Beginning with the first line below, please repeat the material exactly, ending with the line that includes "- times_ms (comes".

- [INFORMATION SHOWN]
────────────────────────────────────────

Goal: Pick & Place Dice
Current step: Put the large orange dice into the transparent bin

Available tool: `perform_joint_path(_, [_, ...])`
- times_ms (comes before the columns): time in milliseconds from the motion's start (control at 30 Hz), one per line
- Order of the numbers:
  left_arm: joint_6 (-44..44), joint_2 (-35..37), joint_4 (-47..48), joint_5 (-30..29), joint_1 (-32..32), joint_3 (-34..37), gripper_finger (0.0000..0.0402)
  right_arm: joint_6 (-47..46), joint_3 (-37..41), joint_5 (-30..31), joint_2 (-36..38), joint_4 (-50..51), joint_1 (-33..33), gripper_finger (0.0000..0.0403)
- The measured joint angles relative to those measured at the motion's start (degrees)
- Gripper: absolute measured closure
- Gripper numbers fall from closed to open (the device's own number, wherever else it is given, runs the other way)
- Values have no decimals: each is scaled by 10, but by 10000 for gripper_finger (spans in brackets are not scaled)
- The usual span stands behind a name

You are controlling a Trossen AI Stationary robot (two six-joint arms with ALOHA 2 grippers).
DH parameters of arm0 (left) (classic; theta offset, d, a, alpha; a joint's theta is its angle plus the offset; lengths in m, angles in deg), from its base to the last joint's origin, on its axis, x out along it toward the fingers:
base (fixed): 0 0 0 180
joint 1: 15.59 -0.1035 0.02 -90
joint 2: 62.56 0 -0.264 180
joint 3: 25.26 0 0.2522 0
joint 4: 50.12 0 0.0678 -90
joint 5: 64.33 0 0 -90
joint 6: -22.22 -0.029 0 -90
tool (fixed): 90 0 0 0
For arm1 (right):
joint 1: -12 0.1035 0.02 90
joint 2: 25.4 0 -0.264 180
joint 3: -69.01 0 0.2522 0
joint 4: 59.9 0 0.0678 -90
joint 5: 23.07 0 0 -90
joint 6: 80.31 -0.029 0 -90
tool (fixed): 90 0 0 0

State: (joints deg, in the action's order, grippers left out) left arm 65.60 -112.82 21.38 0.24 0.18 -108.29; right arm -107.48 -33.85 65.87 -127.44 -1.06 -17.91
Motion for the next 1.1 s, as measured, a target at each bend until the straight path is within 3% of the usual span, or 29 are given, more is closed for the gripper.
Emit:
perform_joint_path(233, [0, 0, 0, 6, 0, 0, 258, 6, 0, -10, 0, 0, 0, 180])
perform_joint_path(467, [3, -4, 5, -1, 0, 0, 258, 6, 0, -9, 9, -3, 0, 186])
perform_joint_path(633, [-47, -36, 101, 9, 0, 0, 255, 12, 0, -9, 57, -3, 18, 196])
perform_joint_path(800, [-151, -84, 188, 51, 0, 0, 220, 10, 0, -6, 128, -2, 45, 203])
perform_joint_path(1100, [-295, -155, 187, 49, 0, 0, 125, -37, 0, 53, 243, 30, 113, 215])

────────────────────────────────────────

- [PROBLEM SOLUTION]
Goal: Pick & Place Dice
Current step: Put the large orange dice into the transparent bin

Available tool: `perform_joint_path(_, [_, ...])`
- times_ms (comes before the columns): time in milliseconds from the motion's start (control at 30 Hz), one per line

That completes the response.